What the task asks —
Set the records down again, exactly, without their images.

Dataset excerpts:
▼

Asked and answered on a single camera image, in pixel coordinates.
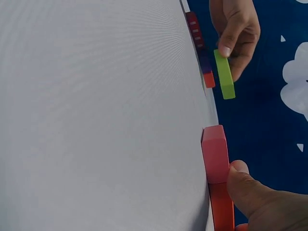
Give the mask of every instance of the pink block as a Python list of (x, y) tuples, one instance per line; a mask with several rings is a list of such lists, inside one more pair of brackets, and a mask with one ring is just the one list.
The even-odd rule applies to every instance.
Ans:
[(207, 127), (203, 130), (202, 152), (207, 182), (209, 184), (227, 182), (230, 167), (227, 141), (222, 125)]

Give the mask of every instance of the white triangle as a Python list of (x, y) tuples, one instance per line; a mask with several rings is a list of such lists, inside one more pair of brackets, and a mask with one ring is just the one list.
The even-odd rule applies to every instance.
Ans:
[(302, 143), (298, 143), (297, 146), (301, 152), (304, 151), (304, 145)]

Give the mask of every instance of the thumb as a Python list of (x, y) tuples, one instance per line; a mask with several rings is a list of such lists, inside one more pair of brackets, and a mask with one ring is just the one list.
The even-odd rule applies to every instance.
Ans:
[(242, 19), (239, 19), (236, 15), (231, 17), (219, 39), (218, 50), (225, 58), (231, 55), (238, 37), (246, 27), (245, 23), (239, 23), (241, 21)]
[(273, 189), (253, 179), (249, 175), (247, 165), (241, 160), (230, 164), (227, 189), (236, 207), (248, 219), (265, 205), (268, 193), (273, 191)]

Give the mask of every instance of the hand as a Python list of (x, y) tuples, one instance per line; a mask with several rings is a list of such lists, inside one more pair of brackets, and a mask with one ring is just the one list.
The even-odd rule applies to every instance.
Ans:
[(231, 163), (227, 188), (249, 219), (236, 231), (307, 231), (308, 195), (270, 189), (254, 180), (243, 161)]
[(218, 49), (231, 57), (233, 81), (249, 64), (260, 37), (260, 25), (252, 0), (209, 0), (213, 25), (218, 32)]

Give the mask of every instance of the toy block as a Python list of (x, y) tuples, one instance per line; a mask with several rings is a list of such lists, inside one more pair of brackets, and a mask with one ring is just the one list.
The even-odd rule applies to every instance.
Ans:
[(209, 184), (225, 183), (230, 166), (227, 141), (222, 125), (207, 127), (203, 130), (202, 152), (207, 182)]
[(198, 52), (199, 63), (201, 66), (202, 74), (210, 73), (212, 71), (212, 66), (210, 60), (208, 59), (207, 52), (205, 50)]
[(234, 206), (227, 184), (209, 184), (215, 231), (234, 231)]
[(213, 72), (209, 72), (209, 73), (205, 73), (203, 74), (203, 79), (205, 82), (205, 86), (207, 88), (214, 88), (215, 87), (215, 80), (214, 80), (214, 76), (213, 76)]
[(204, 40), (202, 37), (201, 29), (196, 14), (194, 12), (187, 12), (186, 19), (196, 49), (201, 50), (205, 48)]
[(214, 56), (217, 64), (222, 96), (225, 100), (234, 99), (235, 98), (234, 83), (228, 59), (222, 57), (218, 50), (214, 50)]

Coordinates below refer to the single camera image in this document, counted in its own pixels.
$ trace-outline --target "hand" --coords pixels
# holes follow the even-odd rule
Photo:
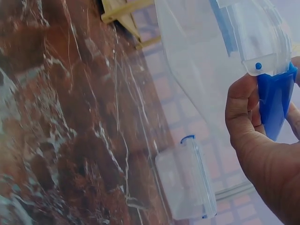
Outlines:
[[[292,60],[300,69],[300,57]],[[297,76],[300,85],[300,73]],[[240,165],[267,206],[285,224],[300,224],[300,143],[278,144],[265,136],[257,79],[245,75],[228,91],[225,120]],[[291,104],[287,120],[300,140],[300,111]]]

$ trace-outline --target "blue plastic clip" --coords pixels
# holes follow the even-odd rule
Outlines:
[[[195,135],[189,135],[189,136],[186,136],[184,138],[182,138],[182,140],[180,141],[180,144],[183,144],[184,140],[188,139],[188,138],[193,138],[195,139]]]
[[[285,121],[294,89],[297,68],[290,63],[286,73],[257,78],[259,108],[266,135],[276,141]]]

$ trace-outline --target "transparent plastic box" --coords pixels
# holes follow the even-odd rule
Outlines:
[[[237,158],[230,145],[230,137],[225,125],[228,88],[246,72],[252,73],[252,75],[261,73],[261,71],[257,71],[254,64],[256,60],[253,59],[260,58],[260,62],[263,64],[267,62],[268,67],[264,67],[266,69],[264,72],[276,75],[287,69],[292,50],[294,50],[292,56],[300,56],[299,0],[270,0],[282,18],[286,20],[285,22],[275,13],[273,15],[276,16],[272,18],[274,23],[271,26],[265,21],[257,24],[263,20],[262,17],[265,17],[262,11],[257,12],[259,15],[252,14],[250,8],[244,5],[246,2],[249,1],[155,0],[164,54],[170,73],[205,119],[210,130],[212,148],[206,149],[207,143],[200,142],[200,149],[203,149],[204,156],[205,153],[208,153],[207,151],[213,151],[217,158],[219,156],[227,157],[227,162],[233,164],[237,162]],[[244,23],[242,20],[232,23],[231,16],[235,14],[228,12],[229,8],[236,10],[238,7],[244,7],[245,14],[238,16],[247,23],[247,30],[243,32],[241,29],[242,32],[239,34],[243,39],[243,45],[238,42],[234,28],[240,28]],[[272,7],[271,4],[268,4],[263,11],[274,11]],[[274,30],[277,30],[277,33],[282,31],[280,38],[274,36]],[[288,38],[289,35],[292,38],[292,45]],[[292,101],[300,108],[299,95],[300,89],[296,87],[293,91]],[[285,122],[277,142],[295,143],[297,141],[289,124]],[[220,160],[218,163],[221,164],[220,168],[225,167]],[[226,204],[230,204],[230,207],[224,213],[218,211],[218,215],[212,219],[211,224],[282,224],[265,206],[241,169],[233,172],[221,172],[221,178],[212,180],[212,188],[215,191],[218,205],[222,204],[220,202],[226,202]],[[242,211],[246,204],[239,206],[234,203],[234,199],[241,195],[248,196],[251,192],[254,193],[251,194],[248,204],[253,206],[257,213],[252,215],[249,220],[255,220],[257,223],[247,223],[247,219],[241,219],[237,212]],[[224,214],[233,215],[234,221],[222,223]],[[210,223],[198,222],[198,219],[195,219],[191,224]]]
[[[156,157],[158,174],[175,220],[212,218],[217,203],[203,153],[195,136]]]

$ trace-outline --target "marble surface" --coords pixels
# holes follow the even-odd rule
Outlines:
[[[100,10],[0,1],[0,224],[172,223],[153,160],[173,145],[167,120],[143,55]]]

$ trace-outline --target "wooden furniture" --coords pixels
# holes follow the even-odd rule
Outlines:
[[[141,35],[136,26],[132,12],[154,4],[154,0],[102,0],[105,13],[101,15],[104,23],[111,23],[118,20],[137,39],[137,49],[147,47],[160,41],[160,36],[142,41]]]

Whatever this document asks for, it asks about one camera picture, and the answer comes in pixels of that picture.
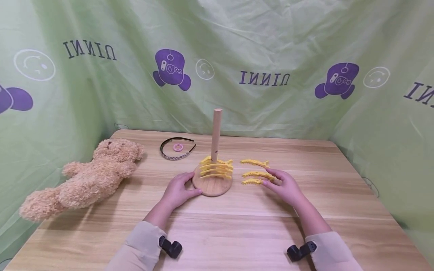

▲

Response to this task —
Asked and answered on a single camera image, in pixel coordinates.
Give the mask of every instance of the pink block as a Python list of (x, y) tuples, one instance per line; a mask with several rings is a list of such lists, inside one more pair of brackets, and a mask with one ring is just the one list.
The even-odd rule applies to every instance.
Ans:
[(207, 127), (203, 130), (202, 152), (207, 182), (209, 184), (227, 182), (230, 167), (227, 141), (222, 125)]

Give the mask of every instance of the white triangle as a Python list of (x, y) tuples, one instance per line; a mask with several rings is a list of such lists, inside one more pair of brackets, and a mask with one ring is just the one list.
The even-odd rule applies to every instance.
Ans:
[(302, 143), (298, 143), (297, 146), (301, 152), (304, 151), (304, 145)]

Give the mask of every instance of the thumb as a Python list of (x, y) tuples, one instance per line; a mask with several rings is a list of such lists, inside one more pair of brackets, and a mask with one ring is just the one list.
The even-odd rule applies to every instance.
Ans:
[(242, 19), (239, 19), (236, 15), (231, 17), (219, 39), (218, 50), (225, 58), (231, 55), (238, 37), (246, 27), (245, 23), (239, 23), (241, 21)]
[(273, 189), (253, 179), (249, 175), (247, 165), (241, 160), (230, 164), (227, 189), (236, 207), (248, 219), (265, 205), (268, 193), (273, 191)]

Give the mask of every instance of the hand as a Python list of (x, y) tuples, one instance per line; a mask with several rings is a list of such lists, inside one more pair of brackets, and a mask with one ring is just the one list.
The even-odd rule applies to every instance.
Ans:
[(231, 163), (227, 188), (249, 219), (236, 231), (307, 231), (308, 195), (270, 189), (254, 180), (243, 161)]
[(218, 49), (231, 57), (233, 81), (249, 64), (260, 37), (260, 25), (252, 0), (209, 0), (213, 25), (218, 32)]

Give the mask of every instance of the toy block as a Python list of (x, y) tuples, one instance per line; a mask with several rings is a list of such lists, inside one more pair of brackets, and a mask with one ring is just the one list.
The even-odd rule applies to every instance.
Ans:
[(209, 184), (225, 183), (230, 166), (227, 141), (222, 125), (207, 127), (203, 130), (202, 152), (207, 182)]
[(198, 52), (199, 63), (201, 66), (202, 74), (210, 73), (212, 71), (212, 66), (210, 60), (208, 59), (207, 52), (205, 50)]
[(234, 206), (227, 184), (209, 184), (215, 231), (234, 231)]
[(213, 72), (209, 72), (209, 73), (205, 73), (203, 74), (203, 79), (205, 82), (205, 86), (207, 88), (214, 88), (215, 87), (215, 80), (214, 80), (214, 76), (213, 76)]
[(204, 40), (202, 37), (201, 29), (196, 14), (194, 12), (187, 12), (186, 19), (196, 49), (201, 50), (205, 48)]
[(214, 56), (217, 64), (222, 96), (225, 100), (234, 99), (235, 98), (234, 83), (228, 59), (222, 57), (218, 50), (214, 50)]

Coordinates below refer to the single camera image in this document, counted in its own pixels.
$ trace-outline --target "hand" --coords pixels
# holes follow the even-odd rule
Photo:
Outlines:
[[[292,60],[300,69],[300,57]],[[297,76],[300,85],[300,73]],[[240,165],[267,206],[285,224],[300,224],[300,143],[278,144],[265,136],[257,79],[245,75],[228,91],[225,120]],[[291,104],[287,120],[300,140],[300,111]]]

$ trace-outline --target "blue plastic clip" --coords pixels
# holes follow the even-odd rule
Outlines:
[[[195,135],[189,135],[189,136],[186,136],[184,138],[182,138],[182,140],[180,141],[180,144],[183,144],[184,140],[188,139],[188,138],[193,138],[195,139]]]
[[[285,121],[294,89],[297,68],[290,63],[286,73],[257,78],[259,108],[266,135],[276,141]]]

$ trace-outline --target "transparent plastic box" --coords pixels
# holes follow the even-odd rule
Outlines:
[[[237,158],[230,145],[230,137],[225,125],[228,88],[246,72],[252,73],[252,75],[261,73],[261,71],[257,71],[254,64],[256,60],[253,59],[260,58],[260,62],[263,64],[267,62],[268,67],[264,67],[266,69],[264,72],[276,75],[287,69],[292,50],[294,50],[292,56],[300,56],[299,0],[270,0],[282,18],[286,20],[285,22],[275,13],[273,15],[276,16],[272,18],[274,23],[271,26],[265,21],[257,24],[263,20],[262,17],[265,17],[262,11],[257,12],[259,15],[252,14],[250,8],[244,5],[246,2],[249,1],[155,0],[164,54],[170,73],[205,119],[210,130],[212,148],[206,149],[207,143],[200,142],[200,149],[203,149],[204,156],[205,153],[208,153],[207,151],[213,151],[217,158],[219,156],[227,157],[227,162],[233,164],[237,162]],[[244,23],[242,20],[232,23],[231,16],[235,14],[228,12],[229,8],[236,10],[238,7],[244,7],[245,14],[238,16],[247,23],[247,30],[243,32],[241,29],[242,32],[239,34],[243,39],[243,45],[238,42],[234,28],[240,28]],[[272,7],[271,4],[268,4],[263,11],[274,11]],[[274,30],[277,30],[277,33],[282,31],[280,38],[274,36]],[[288,38],[289,35],[292,38],[292,45]],[[292,101],[300,108],[299,95],[300,89],[296,87],[293,91]],[[285,122],[277,142],[295,143],[297,141],[289,124]],[[220,160],[218,163],[221,164],[220,168],[225,167]],[[226,204],[230,204],[230,207],[224,213],[218,211],[218,215],[212,219],[211,224],[282,224],[265,206],[241,169],[233,172],[221,172],[221,178],[212,180],[212,188],[215,191],[218,205],[222,204],[220,202],[226,202]],[[242,211],[246,204],[239,206],[234,203],[234,199],[241,195],[248,196],[251,192],[254,193],[251,194],[248,204],[253,206],[257,213],[252,215],[249,220],[255,220],[257,223],[247,223],[247,219],[241,219],[237,212]],[[224,214],[233,215],[234,221],[222,223]],[[210,223],[198,222],[198,219],[195,219],[191,224]]]
[[[156,157],[158,174],[175,220],[212,218],[217,203],[203,153],[195,136]]]

$ trace-outline --target "marble surface" --coords pixels
# holes follow the even-odd rule
Outlines:
[[[100,10],[0,1],[0,224],[172,223],[153,160],[173,145],[167,120],[143,55]]]

$ trace-outline --target "wooden furniture" --coords pixels
# holes follow the even-odd rule
Outlines:
[[[141,35],[136,26],[132,12],[154,4],[154,0],[102,0],[105,13],[101,15],[104,23],[111,23],[118,20],[137,39],[137,49],[147,47],[160,41],[160,36],[142,41]]]

Whatever this document asks for, it asks about one camera picture, and the answer comes in pixels of that picture.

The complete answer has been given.